Ensuring HIPAA compliance for schools

While most schools are not subject to HIPAA's data protection requirements, they must still adhere to other aspects of the law. Here are some steps schools can take to ensure HIPAA compliance:

• Legal consultation: Schools should consult with legal experts to determine which laws apply to their specific circumstances. This will help clarify whether they are considered covered entities and need to comply with HIPAA's requirements.
• HIPAA transactions, code sets, and identifier rules: If a school qualifies as a covered entity, it must comply with HIPAA's transactions, code sets, and identifier rules. These rules outline the standard formats for coding electronic claims and simplify healthcare transactions.
• FERPA information regulations: Even if a school is not subject to HIPAA's privacy rule, it must still comply with FERPA's information regulations. This includes restrictions on access to students' educational records, notification requirements for including students in a school directory, and allowing students to opt out of certain disclosures.
• Protection of PHI: If a school is subject to HIPAA's privacy rule, it must ensure the protection of any information considered PHI. This includes using secure channels that encrypt data when receiving and sending PHI. HIPAA-friendly online forms, such as those provided by Jotform, automatically encrypt sensitive data to ensure secure transmission.

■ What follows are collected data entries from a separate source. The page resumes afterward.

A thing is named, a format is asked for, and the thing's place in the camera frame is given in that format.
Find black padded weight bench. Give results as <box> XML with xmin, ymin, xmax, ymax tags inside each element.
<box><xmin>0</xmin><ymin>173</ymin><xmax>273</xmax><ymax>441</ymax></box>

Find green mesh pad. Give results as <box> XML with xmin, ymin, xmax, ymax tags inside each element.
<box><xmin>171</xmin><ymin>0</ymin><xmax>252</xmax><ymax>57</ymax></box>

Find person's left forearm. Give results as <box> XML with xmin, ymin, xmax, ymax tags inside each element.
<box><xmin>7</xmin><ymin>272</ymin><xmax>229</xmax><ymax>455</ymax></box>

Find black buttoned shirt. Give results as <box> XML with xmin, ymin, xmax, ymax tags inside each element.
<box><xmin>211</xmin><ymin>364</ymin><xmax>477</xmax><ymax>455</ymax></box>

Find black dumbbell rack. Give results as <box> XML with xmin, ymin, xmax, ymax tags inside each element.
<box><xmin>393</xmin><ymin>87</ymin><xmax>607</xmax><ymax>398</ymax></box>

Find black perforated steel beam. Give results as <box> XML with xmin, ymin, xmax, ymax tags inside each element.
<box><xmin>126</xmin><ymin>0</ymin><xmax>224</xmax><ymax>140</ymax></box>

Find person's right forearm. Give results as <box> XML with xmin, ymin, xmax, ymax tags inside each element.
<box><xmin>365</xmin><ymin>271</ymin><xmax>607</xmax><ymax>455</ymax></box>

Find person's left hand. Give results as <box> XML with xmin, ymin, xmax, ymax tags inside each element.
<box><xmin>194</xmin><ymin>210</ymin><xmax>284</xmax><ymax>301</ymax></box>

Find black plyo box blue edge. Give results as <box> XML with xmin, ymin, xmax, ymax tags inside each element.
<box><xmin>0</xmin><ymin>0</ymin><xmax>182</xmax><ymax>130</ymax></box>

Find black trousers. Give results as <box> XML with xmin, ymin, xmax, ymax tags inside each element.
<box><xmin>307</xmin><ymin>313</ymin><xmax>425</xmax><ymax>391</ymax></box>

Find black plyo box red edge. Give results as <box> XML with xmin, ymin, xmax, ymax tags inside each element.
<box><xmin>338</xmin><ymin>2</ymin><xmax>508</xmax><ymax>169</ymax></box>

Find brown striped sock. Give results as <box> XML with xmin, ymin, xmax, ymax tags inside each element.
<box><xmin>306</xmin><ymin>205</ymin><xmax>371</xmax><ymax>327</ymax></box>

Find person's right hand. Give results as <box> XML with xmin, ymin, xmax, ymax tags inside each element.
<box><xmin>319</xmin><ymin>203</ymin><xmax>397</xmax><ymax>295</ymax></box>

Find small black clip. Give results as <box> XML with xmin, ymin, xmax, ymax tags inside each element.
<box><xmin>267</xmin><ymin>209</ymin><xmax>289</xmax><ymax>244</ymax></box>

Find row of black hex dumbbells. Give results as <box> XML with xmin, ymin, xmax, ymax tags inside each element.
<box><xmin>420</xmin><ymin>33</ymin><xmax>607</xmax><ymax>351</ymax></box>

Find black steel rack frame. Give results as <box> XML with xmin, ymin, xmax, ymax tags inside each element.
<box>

See also: HIPAA Compliant Email: The Definitive Guide

In the news

A ransomware attack on the Los Angeles Unified School District exposed detailed psychological evaluations of former students, potentially impacting thousands. The breach, orchestrated by the Vice Society ransomware gang, disclosed sensitive information including medical histories and academic records. 

Despite the gravity of the situation, the district refrained from notifying affected individuals, revealing disparities in federal privacy laws that exempt schools under FERPA, unlike HIPAA-covered healthcare providers. The breach's enduring implications on students' privacy and service funding are worrisome, alongside the complexities of notifying affected parties, posing significant risks to students and their families.

FAQs

How does FERPA differ from HIPAA regarding student health records?

FERPA primarily deals with the privacy and confidentiality of student education records, including health records maintained by schools. It gives parents certain rights concerning their children's education records, while HIPAA focuses on the privacy and security of health information held by covered entities.

Can schools share student health information with parents under HIPAA?

Under HIPAA, parents generally have the right to access their children's medical records. However, in the context of schools, FERPA typically governs the access and disclosure of student health records, and it grants parents the right to access and amend their children's educational records, including health information maintained by the school.

Are there any situations where HIPAA may apply to schools?

There are certain circumstances where schools may be considered covered entities under HIPAA, such as when they operate a healthcare component, such as a school-based health center, that conducts covered transactions electronically.

What are the implications of FERPA and HIPAA for student health records?

Schools and educational institutions must understand the differences between FERPA and HIPAA when it comes to student health records to ensure compliance with the relevant laws. This includes knowing when and how student health information can be shared, as well as the rights of parents and eligible students regarding access to these records.